Give the number of lines in the data that contain "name", and nothing more.

** Extracted information follows **

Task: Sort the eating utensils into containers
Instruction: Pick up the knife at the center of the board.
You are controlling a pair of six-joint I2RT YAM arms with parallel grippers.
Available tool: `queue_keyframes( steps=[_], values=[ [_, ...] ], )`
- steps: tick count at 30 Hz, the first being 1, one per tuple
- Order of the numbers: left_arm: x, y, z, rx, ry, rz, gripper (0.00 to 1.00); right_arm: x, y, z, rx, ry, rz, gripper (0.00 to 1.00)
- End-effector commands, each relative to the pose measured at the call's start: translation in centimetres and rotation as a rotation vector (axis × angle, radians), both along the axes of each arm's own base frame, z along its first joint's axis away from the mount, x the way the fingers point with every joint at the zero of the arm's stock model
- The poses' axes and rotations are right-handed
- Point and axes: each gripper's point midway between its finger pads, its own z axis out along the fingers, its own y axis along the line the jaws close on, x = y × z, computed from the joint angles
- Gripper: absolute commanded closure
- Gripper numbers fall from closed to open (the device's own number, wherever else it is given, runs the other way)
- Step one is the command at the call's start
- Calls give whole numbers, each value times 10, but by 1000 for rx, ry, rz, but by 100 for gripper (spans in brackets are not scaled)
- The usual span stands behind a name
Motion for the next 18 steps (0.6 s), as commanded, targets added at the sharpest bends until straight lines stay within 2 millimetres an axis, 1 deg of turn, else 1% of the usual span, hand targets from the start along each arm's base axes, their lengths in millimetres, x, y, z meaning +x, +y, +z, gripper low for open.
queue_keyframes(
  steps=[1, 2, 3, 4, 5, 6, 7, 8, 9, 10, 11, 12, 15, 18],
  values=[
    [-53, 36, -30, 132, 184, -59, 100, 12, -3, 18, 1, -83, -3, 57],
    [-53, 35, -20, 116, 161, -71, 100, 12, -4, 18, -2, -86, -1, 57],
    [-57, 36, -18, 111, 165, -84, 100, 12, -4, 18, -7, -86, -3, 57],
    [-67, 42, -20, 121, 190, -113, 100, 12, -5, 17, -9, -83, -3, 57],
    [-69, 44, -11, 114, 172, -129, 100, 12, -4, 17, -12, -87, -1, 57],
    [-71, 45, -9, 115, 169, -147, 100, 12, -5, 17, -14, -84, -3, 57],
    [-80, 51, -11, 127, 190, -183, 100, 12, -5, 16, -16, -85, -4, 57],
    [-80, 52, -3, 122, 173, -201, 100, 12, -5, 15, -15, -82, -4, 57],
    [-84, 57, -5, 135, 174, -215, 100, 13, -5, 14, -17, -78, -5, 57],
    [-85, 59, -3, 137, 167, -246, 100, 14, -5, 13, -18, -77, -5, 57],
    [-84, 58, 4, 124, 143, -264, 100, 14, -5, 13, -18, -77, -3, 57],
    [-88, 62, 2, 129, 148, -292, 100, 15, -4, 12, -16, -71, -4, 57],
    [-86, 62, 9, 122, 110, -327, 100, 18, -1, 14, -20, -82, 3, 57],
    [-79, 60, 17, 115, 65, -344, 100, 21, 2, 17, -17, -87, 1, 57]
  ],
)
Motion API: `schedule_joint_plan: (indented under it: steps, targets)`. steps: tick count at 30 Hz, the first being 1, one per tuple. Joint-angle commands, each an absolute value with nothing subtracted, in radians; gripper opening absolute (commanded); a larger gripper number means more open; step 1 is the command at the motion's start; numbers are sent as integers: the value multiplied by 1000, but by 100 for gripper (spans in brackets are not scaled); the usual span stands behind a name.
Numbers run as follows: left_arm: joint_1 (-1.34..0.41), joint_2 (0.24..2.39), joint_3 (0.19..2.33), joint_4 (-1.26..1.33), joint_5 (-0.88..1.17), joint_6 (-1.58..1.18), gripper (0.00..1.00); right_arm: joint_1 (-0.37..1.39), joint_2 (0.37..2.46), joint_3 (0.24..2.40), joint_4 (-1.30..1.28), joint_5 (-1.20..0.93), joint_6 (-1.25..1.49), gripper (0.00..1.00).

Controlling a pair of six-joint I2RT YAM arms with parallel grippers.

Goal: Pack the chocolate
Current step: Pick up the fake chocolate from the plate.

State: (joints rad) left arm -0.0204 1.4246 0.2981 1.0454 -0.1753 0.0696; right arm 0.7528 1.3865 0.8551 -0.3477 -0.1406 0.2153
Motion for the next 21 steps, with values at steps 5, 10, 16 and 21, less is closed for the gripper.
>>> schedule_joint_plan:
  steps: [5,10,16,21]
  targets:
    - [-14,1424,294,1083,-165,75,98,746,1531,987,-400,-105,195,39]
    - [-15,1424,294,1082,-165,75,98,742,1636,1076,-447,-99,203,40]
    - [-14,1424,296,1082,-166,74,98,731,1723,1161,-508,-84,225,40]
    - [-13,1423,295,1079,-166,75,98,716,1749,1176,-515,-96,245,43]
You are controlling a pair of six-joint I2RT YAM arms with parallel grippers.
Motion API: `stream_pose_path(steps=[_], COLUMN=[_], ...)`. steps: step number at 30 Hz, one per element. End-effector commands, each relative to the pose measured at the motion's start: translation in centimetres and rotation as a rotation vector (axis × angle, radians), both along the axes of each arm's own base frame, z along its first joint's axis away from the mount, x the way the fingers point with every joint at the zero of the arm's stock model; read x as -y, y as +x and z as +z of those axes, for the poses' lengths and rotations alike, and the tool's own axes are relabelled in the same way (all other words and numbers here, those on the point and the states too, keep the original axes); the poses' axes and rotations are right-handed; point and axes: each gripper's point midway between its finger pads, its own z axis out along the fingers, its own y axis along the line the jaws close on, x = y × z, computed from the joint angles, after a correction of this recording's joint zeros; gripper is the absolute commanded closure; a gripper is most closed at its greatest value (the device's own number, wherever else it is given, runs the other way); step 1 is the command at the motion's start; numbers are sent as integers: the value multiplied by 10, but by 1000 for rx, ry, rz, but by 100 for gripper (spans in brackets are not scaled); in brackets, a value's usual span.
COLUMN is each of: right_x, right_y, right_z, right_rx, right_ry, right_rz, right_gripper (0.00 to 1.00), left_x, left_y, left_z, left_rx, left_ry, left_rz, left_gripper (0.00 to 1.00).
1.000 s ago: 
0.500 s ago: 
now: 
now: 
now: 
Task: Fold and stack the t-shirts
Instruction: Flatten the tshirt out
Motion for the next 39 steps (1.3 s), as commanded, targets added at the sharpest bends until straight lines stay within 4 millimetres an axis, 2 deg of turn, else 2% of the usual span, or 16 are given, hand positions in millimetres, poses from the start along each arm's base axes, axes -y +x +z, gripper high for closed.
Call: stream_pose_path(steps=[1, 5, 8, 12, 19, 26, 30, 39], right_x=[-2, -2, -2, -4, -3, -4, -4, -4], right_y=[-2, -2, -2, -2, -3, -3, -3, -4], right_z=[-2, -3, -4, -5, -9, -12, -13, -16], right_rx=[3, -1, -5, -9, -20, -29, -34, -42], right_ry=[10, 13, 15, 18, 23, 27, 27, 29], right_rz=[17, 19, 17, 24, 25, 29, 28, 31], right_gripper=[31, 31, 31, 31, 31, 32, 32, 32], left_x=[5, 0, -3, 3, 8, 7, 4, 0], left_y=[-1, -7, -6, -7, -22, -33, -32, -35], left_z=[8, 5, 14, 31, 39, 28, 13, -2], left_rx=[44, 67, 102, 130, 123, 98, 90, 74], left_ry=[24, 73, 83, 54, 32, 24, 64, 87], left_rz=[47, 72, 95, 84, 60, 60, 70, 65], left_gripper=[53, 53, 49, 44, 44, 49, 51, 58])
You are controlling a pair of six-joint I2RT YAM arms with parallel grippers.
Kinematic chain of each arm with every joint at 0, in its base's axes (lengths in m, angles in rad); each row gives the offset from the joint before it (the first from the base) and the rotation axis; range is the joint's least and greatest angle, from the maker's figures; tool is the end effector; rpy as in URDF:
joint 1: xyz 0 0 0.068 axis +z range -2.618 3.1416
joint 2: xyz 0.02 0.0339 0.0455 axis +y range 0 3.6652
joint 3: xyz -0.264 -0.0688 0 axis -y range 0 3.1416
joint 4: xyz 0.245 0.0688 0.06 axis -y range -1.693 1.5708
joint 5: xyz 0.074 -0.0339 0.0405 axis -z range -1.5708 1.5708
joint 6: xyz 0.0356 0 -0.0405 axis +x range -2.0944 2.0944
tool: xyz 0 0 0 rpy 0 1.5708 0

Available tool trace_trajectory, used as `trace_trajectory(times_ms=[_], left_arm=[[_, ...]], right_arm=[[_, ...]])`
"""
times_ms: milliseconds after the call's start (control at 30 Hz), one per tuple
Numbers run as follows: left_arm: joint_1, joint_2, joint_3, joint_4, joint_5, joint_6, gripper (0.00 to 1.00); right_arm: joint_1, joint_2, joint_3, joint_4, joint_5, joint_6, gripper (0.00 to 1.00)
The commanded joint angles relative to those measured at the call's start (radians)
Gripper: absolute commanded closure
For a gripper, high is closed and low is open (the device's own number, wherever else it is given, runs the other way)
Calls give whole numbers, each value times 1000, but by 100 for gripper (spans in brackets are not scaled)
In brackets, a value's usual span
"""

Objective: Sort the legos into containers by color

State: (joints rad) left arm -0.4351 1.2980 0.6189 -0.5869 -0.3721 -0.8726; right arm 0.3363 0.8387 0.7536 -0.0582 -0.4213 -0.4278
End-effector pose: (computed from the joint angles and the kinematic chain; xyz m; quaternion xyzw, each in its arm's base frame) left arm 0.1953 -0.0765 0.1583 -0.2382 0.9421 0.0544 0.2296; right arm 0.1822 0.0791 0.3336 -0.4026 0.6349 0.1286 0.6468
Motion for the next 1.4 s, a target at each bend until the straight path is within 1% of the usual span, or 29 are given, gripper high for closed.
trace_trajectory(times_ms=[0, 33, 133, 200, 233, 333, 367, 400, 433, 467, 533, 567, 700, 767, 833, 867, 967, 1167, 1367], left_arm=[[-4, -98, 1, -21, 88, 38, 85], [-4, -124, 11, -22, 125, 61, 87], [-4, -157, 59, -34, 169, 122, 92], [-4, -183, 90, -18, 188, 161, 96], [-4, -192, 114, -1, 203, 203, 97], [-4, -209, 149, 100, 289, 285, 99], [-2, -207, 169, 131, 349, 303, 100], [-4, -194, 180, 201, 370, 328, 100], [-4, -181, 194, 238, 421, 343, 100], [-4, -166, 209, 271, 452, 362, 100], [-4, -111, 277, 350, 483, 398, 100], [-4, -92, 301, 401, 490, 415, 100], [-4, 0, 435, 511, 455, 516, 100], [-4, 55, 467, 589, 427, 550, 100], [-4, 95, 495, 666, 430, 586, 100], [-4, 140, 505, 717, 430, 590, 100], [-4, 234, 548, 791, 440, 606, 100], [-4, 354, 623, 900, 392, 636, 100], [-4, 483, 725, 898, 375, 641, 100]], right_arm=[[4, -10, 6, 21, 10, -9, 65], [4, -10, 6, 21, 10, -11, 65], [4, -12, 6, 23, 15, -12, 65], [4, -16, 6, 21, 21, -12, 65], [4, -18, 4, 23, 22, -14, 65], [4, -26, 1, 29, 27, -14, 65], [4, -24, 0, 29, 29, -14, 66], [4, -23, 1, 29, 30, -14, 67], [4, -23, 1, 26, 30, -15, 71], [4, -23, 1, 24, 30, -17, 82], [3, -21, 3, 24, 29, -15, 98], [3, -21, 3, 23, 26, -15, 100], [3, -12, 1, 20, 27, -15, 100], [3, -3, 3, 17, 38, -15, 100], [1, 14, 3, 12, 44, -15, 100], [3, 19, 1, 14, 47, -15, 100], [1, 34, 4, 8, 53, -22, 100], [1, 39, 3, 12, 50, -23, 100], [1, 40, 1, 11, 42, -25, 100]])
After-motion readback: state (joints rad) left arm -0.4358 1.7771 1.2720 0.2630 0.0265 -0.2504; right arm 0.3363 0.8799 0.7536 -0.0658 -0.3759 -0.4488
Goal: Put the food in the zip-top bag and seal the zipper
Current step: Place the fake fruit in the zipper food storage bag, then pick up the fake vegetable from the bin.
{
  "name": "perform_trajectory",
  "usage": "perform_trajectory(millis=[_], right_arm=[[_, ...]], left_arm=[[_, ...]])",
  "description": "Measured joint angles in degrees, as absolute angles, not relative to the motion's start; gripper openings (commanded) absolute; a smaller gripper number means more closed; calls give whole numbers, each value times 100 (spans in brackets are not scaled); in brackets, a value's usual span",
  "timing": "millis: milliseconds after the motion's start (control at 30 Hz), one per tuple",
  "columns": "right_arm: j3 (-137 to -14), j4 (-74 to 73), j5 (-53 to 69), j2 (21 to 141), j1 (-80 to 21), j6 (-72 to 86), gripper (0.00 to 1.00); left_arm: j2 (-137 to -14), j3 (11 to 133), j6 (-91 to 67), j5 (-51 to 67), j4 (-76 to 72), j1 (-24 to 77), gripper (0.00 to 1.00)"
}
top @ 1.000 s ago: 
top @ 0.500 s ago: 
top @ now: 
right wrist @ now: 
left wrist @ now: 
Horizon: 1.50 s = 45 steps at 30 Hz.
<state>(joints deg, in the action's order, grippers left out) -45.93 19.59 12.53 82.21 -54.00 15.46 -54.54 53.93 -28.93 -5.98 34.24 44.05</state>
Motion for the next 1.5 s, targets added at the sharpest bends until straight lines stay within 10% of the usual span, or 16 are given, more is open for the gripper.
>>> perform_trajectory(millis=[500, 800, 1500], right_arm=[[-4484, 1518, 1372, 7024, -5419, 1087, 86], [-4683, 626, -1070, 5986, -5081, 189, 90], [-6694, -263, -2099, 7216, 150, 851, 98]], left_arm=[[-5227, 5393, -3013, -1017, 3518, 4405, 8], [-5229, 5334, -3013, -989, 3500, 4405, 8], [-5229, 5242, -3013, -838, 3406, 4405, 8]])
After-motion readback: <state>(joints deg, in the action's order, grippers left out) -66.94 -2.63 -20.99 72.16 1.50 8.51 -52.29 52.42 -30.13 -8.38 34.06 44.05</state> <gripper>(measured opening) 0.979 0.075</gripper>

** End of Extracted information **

### Exercise solution:
3